What causes travel sickness in dogs?
For the vast majority of dogs, car sickness is related to stress rather than the motion of your car. Some say that your dog’s most powerful memory is of the car journey that took it away from all it ever knew to be safe and secure, namely its litter mates and mother. So from a very young age, car journeys are often associated with bad things.
Like humans, dogs can also suffer from motion sickness. Motion sickness can be caused by a number of factors, but primarily it is by movement in the inner ear.
What can I do to prevent or cure car sickness?
- First and foremost, it is important your dog associates car journeys with positive and good things. To do this, you need to acclimatise them slowly.
- First, get your dog used to just being in the car, without it going anywhere. Each day, leave them in a well-ventilated car for up to 30 minutes (building up slowly). Ensure they are comfortable and have a bed in which to sleep during this period.
- Do this for a week and then start to do very short journeys (5-10 mins) with a really positive experience at the end of it – usually this would be a nice walk or a ball game in the park.
- It’s a good idea to have someone else in the car during these initial journeys. This person can sooth and distract your dog during the journey.
- At the end of the return journey, create just as much fuss and play a short game.
- Gradually build up the length of the journeys up to about 30 minutes. If your dog is sick during a journey, reduce the length of the journey such that it ends before they are sick. Build the journeys up again.
- When your dog is able to do 30 minute journeys without stress, anxiety or sickness, you are pretty much there.
What can I do to make the car journey more comfortable?
- You may want to make sure your dog has an empty stomach before getting in the car. Don’t give him any food 3 to 4 hours prior to travel. Some vets also recommend limiting water intake just before traveling.
- Allow your dog to relieve itself before traveling.
- If you know your dog is prone to car sickness, be sure to take it slow, and be extra careful around sharp curves or up and down hills.
- Open the window a little, fresh air does wonders for animals that have a tendency to get car sick.

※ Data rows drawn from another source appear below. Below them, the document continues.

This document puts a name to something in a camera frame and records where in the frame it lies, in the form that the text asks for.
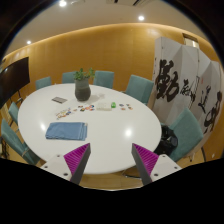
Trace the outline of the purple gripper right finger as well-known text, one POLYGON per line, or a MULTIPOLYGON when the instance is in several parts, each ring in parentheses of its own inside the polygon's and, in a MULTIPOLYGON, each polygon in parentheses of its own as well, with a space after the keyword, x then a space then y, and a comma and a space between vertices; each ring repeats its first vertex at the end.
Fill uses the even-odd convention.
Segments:
POLYGON ((152 182, 150 175, 158 161, 159 156, 135 143, 132 144, 131 153, 140 173, 143 185, 150 184, 152 182))

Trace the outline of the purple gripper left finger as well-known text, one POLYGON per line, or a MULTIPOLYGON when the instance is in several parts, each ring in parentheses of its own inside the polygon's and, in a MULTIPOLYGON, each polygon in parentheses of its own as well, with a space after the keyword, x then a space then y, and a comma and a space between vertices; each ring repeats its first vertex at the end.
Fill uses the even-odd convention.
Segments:
POLYGON ((64 159, 72 174, 70 181, 78 185, 91 153, 90 144, 87 143, 64 155, 64 159))

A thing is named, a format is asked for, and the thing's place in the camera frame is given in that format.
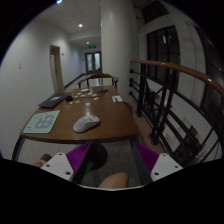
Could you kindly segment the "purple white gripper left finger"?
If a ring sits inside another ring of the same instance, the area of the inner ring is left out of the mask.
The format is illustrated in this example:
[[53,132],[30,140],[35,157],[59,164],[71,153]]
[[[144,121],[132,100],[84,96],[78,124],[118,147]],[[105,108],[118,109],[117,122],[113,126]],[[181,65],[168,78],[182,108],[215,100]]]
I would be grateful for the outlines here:
[[65,180],[72,181],[80,170],[90,146],[91,143],[88,142],[68,153],[59,152],[44,164],[41,169]]

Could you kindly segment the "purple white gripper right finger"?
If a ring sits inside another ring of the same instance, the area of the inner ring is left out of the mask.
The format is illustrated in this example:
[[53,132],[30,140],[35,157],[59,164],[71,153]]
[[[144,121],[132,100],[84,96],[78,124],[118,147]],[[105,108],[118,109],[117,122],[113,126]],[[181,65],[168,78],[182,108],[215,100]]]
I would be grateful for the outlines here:
[[157,181],[182,169],[167,153],[157,154],[137,142],[134,143],[146,174],[152,181]]

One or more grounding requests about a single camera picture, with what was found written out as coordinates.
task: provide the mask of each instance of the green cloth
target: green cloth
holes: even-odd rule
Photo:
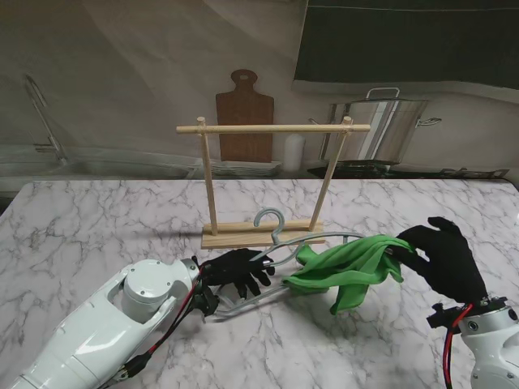
[[[326,292],[339,287],[337,299],[330,312],[350,310],[364,301],[369,285],[380,284],[388,274],[402,282],[400,264],[384,253],[387,246],[412,247],[406,241],[386,235],[364,237],[316,254],[309,246],[298,253],[304,268],[283,281],[300,293]]]

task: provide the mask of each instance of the black glove
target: black glove
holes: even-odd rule
[[[208,285],[225,285],[234,284],[241,298],[247,298],[247,287],[252,294],[259,296],[261,294],[260,287],[252,276],[258,281],[269,286],[270,279],[275,272],[274,267],[265,267],[265,261],[273,262],[269,257],[265,256],[256,261],[252,261],[261,251],[238,249],[231,250],[218,258],[204,262],[201,266],[202,280]]]
[[[461,231],[452,221],[430,217],[436,229],[417,225],[398,237],[425,251],[429,261],[403,247],[390,246],[393,257],[416,271],[437,293],[460,303],[479,303],[487,288]]]

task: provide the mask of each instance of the wooden base
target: wooden base
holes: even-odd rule
[[[273,244],[271,233],[277,227],[276,221],[265,221],[255,227],[252,222],[218,223],[218,235],[211,234],[211,225],[204,224],[202,249],[236,249],[240,247],[267,247]],[[317,221],[314,231],[308,231],[310,220],[289,220],[285,222],[283,232],[279,234],[281,242],[304,237],[310,233],[322,233],[323,222]],[[317,238],[307,243],[324,243],[325,239]]]

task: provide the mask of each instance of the wooden rack
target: wooden rack
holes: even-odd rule
[[[342,124],[310,124],[310,125],[245,125],[245,126],[207,126],[205,118],[197,118],[197,126],[178,126],[179,134],[198,134],[201,138],[202,161],[204,163],[204,179],[208,192],[210,224],[204,224],[202,234],[202,248],[234,248],[234,247],[261,247],[272,244],[271,232],[277,223],[265,222],[255,227],[251,222],[220,223],[217,222],[217,208],[214,200],[214,188],[212,186],[211,158],[209,155],[207,134],[258,134],[258,133],[339,133],[332,157],[330,158],[323,185],[315,205],[314,213],[310,220],[290,220],[285,224],[285,232],[281,239],[289,240],[301,237],[309,232],[319,232],[323,229],[322,222],[318,221],[319,213],[323,206],[324,196],[332,180],[333,172],[337,166],[339,155],[346,138],[352,132],[367,132],[370,126],[367,124],[353,124],[351,118],[343,119]]]

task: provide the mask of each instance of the robotic arm
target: robotic arm
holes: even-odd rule
[[[124,267],[58,325],[11,389],[106,389],[131,378],[191,309],[201,309],[206,316],[214,313],[218,300],[209,285],[233,283],[243,298],[247,288],[260,294],[253,276],[270,285],[268,275],[274,269],[264,271],[264,261],[272,260],[250,261],[258,253],[232,250],[201,267],[195,257],[172,265],[146,259]],[[121,297],[119,306],[117,297]],[[132,357],[180,303],[177,319],[161,340]]]
[[[473,389],[519,388],[519,320],[505,301],[506,297],[483,300],[454,328],[476,359],[470,379]],[[432,328],[450,328],[462,311],[444,310],[441,304],[433,308],[436,312],[427,318]]]
[[[124,267],[58,325],[11,389],[103,387],[184,300],[198,274],[190,259],[172,265],[146,259]],[[114,303],[118,293],[120,309]]]
[[[425,260],[416,253],[392,246],[393,256],[416,271],[438,293],[463,303],[463,307],[444,310],[427,320],[433,328],[448,329],[443,358],[445,385],[450,382],[450,342],[461,338],[474,354],[476,363],[471,376],[473,389],[519,388],[519,322],[516,312],[505,305],[506,297],[488,298],[487,289],[460,229],[442,217],[430,217],[429,224],[419,225],[398,235],[423,250]]]

Take note of the temperature; dogs cannot regulate their body temperatures as efficiently as humans can, so make sure it isn’t too hot or too cold in the car.
- Looking out the window can bring on nausea in many dogs, so consider keeping your pet safe and secure in a covered portable crate.
- Be prepared in case the dog gets queasy in the car. Cover the seats, bring towels, paper towels and bags, give a back seat dog plenty of air, play soothing music, and do not play music too loudly.
- For long road trips, give yourself and your pet a rest stop and take a walk every two or three hours. Avoid dehydration and take a good travel bowl to allow them to have a drink during the break.